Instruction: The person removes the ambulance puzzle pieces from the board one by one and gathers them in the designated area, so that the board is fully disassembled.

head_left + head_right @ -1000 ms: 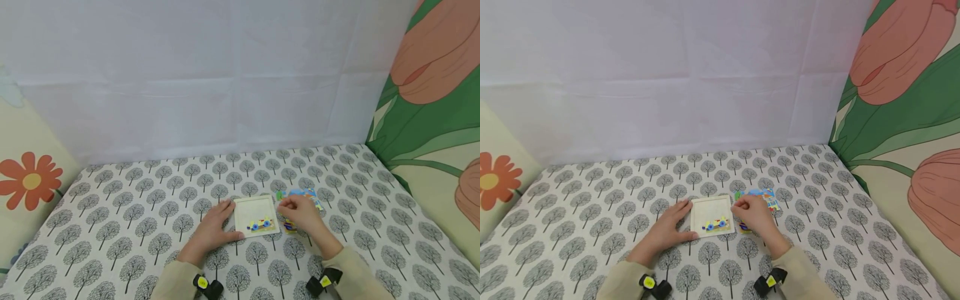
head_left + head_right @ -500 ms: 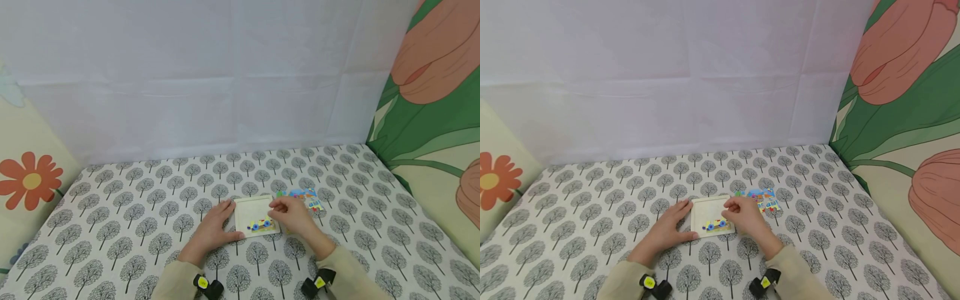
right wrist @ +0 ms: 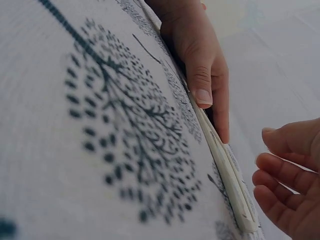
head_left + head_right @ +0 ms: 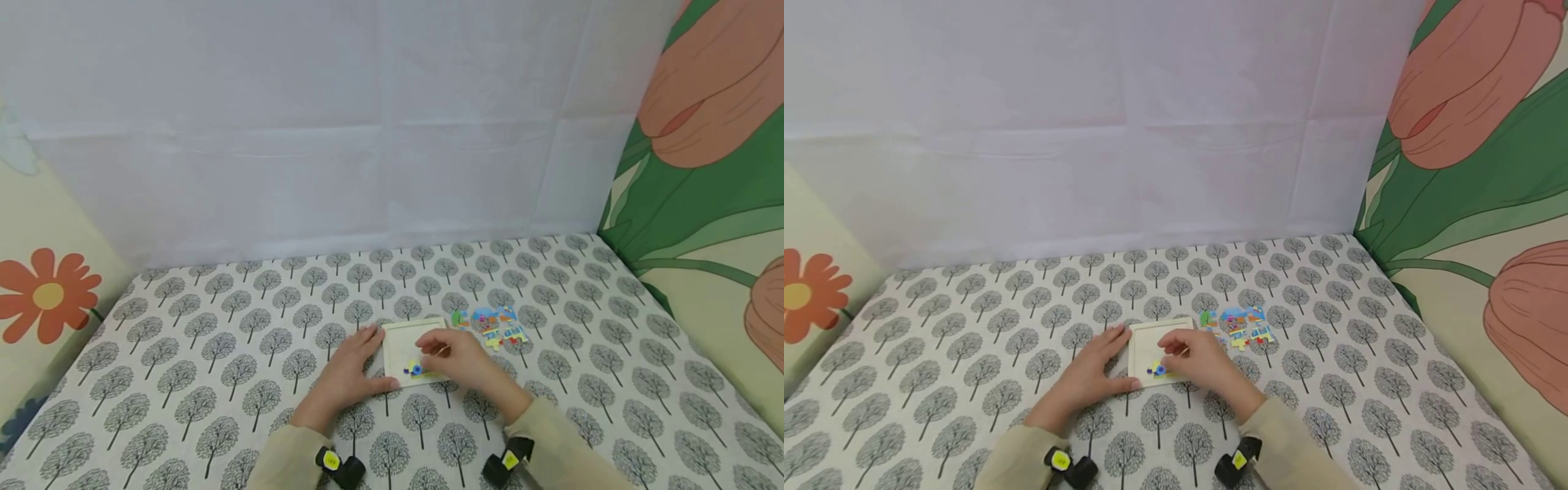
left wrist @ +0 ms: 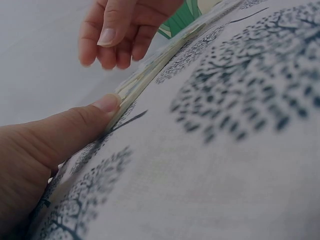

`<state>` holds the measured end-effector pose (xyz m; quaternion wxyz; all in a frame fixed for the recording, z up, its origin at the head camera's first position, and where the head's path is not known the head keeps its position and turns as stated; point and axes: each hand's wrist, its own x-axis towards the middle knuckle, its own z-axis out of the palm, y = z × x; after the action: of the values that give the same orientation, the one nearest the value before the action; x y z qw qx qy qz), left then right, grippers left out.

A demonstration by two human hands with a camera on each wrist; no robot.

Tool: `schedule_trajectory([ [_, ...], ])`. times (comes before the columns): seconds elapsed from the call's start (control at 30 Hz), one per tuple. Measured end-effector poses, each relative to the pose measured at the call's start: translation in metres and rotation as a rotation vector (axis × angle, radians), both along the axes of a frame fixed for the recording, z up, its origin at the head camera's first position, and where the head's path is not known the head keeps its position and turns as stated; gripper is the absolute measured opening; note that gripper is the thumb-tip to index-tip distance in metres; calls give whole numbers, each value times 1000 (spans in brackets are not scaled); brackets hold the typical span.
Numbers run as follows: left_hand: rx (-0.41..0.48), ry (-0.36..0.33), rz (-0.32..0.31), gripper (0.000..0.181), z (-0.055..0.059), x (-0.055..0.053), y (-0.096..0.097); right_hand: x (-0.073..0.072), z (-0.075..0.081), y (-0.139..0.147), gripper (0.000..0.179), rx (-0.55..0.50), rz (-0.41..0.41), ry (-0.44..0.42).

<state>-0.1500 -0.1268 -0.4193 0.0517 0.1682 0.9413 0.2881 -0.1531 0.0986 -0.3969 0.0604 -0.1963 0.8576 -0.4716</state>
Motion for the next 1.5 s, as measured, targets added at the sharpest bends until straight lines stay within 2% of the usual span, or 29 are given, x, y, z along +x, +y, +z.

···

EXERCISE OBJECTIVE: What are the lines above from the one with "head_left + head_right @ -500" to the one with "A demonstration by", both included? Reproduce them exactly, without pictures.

OUTPUT FOR THIS EXERCISE:
head_left + head_right @ -500 ms: 
right wrist @ +0 ms: 
head_left + head_right @ +0 ms: 
left wrist @ +0 ms: 

`<state>` holds the measured end-effector pose (xyz m; quaternion wxyz; all in a frame fixed for the recording, z up, its origin at the head camera's first position, and where the head's path is not known the head keeps its position and turns as stated; point and axes: each hand's wrist, its own x-axis towards the middle knuckle, its own z-axis out of the palm, y = z × x; after the action: of the values that give the same orientation, the one nearest the value before the action; x y z qw qx qy qz), left then right, grippers left out.

A demonstration by two human hands with a camera on each wrist; no robot.

The answer requires no further additions.